The meeting of SLP democrats this Saturday provides an opportunity to discuss these issues. Naturally, the main debate will be over whether to stay in the SLP or not. Those wanting to leave are either irredeemably sectarian or full of moralistic self-importance. Some comrades are seriously proposing to leave the SLP to join groups which favour exclusive orientation to the Labour Party! Some are trying to create new organisations out of thin air - and not around programme or perspective, but themselves as political egos. Others want to constitute themselves as the left wing of non-existent social democratic formations where the right wing will let them be. Still others seem to be slipping into the swamp of localism. It is all pie in the sky, comrades.
Unity is what we need - not unprincipled unity and not unity around pipe dreams. The fight for democracy in the SLP is the only basis on which we can unite at present. We can have no illusions about achieving this. Nothing short of a political revolution in the SLP can turn it into a positive process for working class self-liberation.
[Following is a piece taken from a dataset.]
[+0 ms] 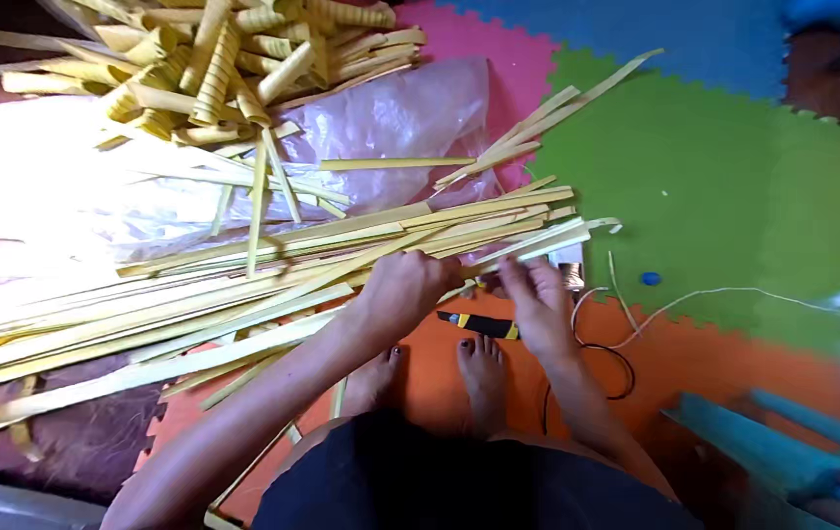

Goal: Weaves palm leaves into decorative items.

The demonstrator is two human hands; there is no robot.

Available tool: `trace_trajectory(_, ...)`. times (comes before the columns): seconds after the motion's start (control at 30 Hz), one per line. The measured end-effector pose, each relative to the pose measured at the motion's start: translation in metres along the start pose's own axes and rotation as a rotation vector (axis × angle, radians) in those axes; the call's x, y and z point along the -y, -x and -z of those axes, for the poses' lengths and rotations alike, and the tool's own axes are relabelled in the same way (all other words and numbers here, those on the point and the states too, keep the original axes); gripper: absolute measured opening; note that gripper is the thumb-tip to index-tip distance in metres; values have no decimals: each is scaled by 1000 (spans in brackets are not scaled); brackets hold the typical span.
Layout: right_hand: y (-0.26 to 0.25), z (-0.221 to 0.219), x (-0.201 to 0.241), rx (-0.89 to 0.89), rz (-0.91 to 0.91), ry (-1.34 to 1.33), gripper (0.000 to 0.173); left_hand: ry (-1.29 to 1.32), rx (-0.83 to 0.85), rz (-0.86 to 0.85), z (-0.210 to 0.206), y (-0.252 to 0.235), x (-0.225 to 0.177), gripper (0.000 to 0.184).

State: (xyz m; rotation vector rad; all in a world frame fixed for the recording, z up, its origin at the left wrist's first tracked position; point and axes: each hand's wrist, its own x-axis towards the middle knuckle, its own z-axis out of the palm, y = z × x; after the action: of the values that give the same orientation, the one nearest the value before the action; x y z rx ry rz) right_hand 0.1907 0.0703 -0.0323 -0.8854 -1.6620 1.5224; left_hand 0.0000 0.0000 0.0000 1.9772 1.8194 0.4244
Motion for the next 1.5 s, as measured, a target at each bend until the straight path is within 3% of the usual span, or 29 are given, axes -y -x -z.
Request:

And for this to happen, society will have changed to such an extent that militant workers will most likely have grabbed hold of and forged some other weapon to achieve their victory.
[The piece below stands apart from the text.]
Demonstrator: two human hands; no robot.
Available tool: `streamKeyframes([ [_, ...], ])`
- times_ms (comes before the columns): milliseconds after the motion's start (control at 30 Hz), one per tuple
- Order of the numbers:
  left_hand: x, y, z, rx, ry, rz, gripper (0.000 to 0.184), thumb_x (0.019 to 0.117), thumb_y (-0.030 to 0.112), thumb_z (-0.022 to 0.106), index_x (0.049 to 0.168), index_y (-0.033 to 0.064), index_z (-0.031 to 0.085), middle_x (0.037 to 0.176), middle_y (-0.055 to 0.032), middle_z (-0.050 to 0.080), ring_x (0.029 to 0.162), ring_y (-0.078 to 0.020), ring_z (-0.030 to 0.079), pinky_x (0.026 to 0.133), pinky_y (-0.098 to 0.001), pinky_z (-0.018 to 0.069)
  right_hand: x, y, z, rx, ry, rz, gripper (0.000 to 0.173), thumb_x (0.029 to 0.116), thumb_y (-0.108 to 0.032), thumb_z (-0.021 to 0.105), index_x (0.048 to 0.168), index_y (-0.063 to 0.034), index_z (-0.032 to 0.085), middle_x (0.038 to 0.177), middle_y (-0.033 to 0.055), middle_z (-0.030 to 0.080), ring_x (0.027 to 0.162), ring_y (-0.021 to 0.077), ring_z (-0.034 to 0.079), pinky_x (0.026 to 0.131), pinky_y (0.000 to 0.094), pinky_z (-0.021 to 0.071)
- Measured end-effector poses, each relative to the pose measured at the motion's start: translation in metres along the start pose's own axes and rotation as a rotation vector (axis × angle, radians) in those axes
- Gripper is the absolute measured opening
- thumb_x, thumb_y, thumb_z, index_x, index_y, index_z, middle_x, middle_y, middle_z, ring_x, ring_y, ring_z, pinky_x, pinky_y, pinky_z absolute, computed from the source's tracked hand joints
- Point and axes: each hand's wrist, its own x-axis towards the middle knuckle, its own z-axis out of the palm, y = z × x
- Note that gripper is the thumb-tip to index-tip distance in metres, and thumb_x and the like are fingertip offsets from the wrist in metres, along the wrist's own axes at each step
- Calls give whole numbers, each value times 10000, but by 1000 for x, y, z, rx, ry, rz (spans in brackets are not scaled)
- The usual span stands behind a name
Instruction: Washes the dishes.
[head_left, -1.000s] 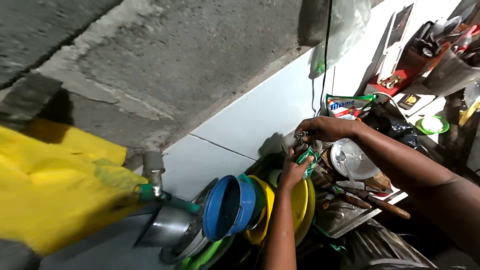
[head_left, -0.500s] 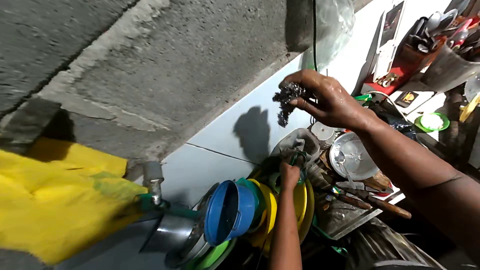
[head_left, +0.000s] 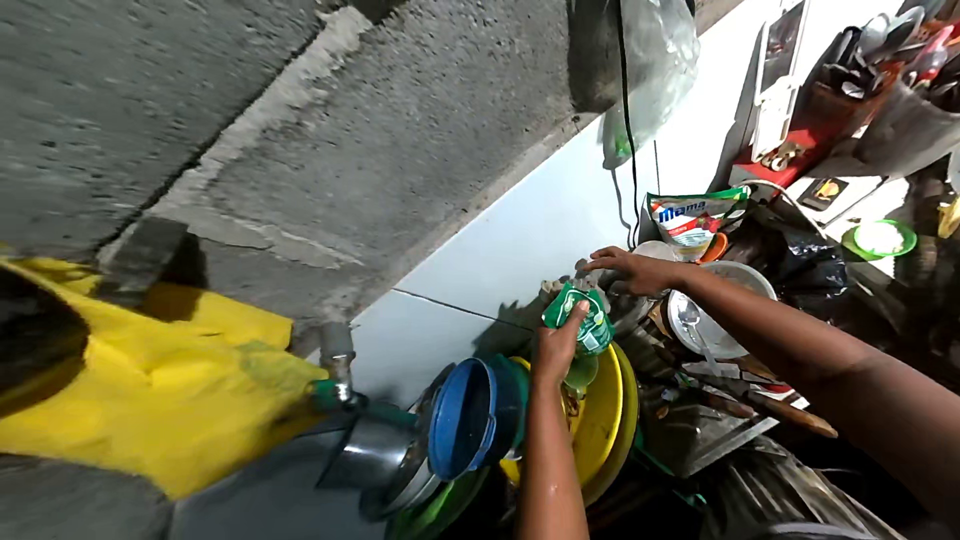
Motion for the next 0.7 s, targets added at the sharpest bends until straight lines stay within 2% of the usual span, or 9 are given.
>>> streamKeyframes([
  [100,0,12,-8,-90,-65,78,321,947,57,667,1249,-14,585,1068,-54,690,975,-97,671,908,-316,574,-7,0,6,269,-36,71,543,1079,-322,520,1567,-113,410,1576,168,451,1401,293,504,1154,483,419],
  [200,5,19,-8,-162,-120,136,283,950,60,650,1226,35,593,1045,-11,694,964,-92,673,900,-324,579,-7,-1,20,492,-35,122,604,1110,-439,358,1600,-88,324,1572,170,447,1405,252,489,1155,450,408],
  [300,13,21,-3,-171,-167,135,276,961,96,656,1228,53,601,1056,-2,695,972,-89,672,909,-323,576,-2,-2,38,884,-19,224,833,998,-749,200,1492,-117,424,1287,75,641,1113,142,653,927,352,566],
  [367,18,19,3,-143,-191,108,281,969,103,660,1236,46,596,1068,-10,691,978,-87,668,911,-318,571,-1,-9,41,1069,-35,300,885,910,-861,221,1416,-176,459,1136,33,698,961,110,705,790,295,605],
  [433,23,16,7,-98,-210,57,321,978,117,659,1277,27,583,1111,-41,682,1008,-100,659,928,-324,560,1,-7,44,1169,-35,258,783,921,-818,386,1409,-211,471,1092,22,712,908,112,719,755,287,615],
  [533,24,10,4,-65,-209,1,333,976,92,661,1289,11,583,1124,-72,683,1021,-125,662,937,-336,558,10,-9,45,1226,118,266,383,1015,-383,606,1338,-181,574,1006,24,724,819,112,719,713,287,620],
  [567,24,6,0,-75,-200,3,325,970,80,660,1278,12,587,1110,-72,689,1012,-128,668,932,-336,564,13,-9,44,1205,180,313,316,1016,-303,625,1284,-140,588,979,36,715,795,114,710,700,290,614],
  [633,22,-2,-9,-120,-154,29,321,954,58,665,1263,7,597,1090,-82,702,991,-143,684,913,-344,581,20,-1,40,1040,217,333,299,1047,-159,564,1332,-71,551,1039,77,678,829,131,678,743,314,599],
  [700,22,-10,-19,-190,-127,63,386,956,65,644,1333,5,584,1176,-106,692,1042,-176,678,937,-368,575,26,14,41,717,251,344,325,1041,-125,553,1355,-47,583,1083,119,668,846,159,640,752,359,558],
])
Yet socialists must have an orientation to the mass as understood in a political way. ‘Mass’ in this context does not mean millions of atomised workers, but those workers beginning to constitute themselves as a class for themselves. The SLP, as putrid as it may seem to our delicate r-r-revolutionary sensibilities, is one of the few arenas which have brought such a mass together, and, not unimportantly, brought together revolutionaries from across a wide spectrum of the left. We still have Arthur Scargill to thank for that. Such an opportunity is too precious and rare to just abandon.
Block vote phantom
I have been doing some investigation into the mysterious North West, Cheshire and Cumbria Miners’ Association. Though I am yet to pin it down, it seems that this is not a trade union after all, but a retired miners’ association. It was mentioned as a positive thing that the NUM is one of the few unions which allows sacked or retired members to retain union membership. I agree. However, the SLP affiliate which delivered Scargill his 75% majority on anything he wanted is not of the NUM.
Clause II, section (3) of the SLP constitution states:
“Affiliated membership shall consist of:
a) trade unions recognised by the party’s executive committee as bona fide trade unions;
b) Constituency Socialist Labour Parties.”
So it seems that for its own purposes, the NEC has ludicrously declared the North West, Cheshire and Cumbria Miners’ Association to be a “bona fide trade union”. The amendments to the constitution which were recommended by the Campaign for a Democratic Socialist Labour Party to allow for the affiliation of “working class, socialist or progressive organisations” at the discretion of congress would have allowed for the miners’ association to affiliate quite nicely without Arthur having to flout his own constitution.
I would welcome working class organisations affiliating to a federal party. But they must be real, based on an active membership democratically mandating their delegates. Otherwise, as Scargill demonstrated with the NWCCMA, they become the tool of bureaucratic labour dictators.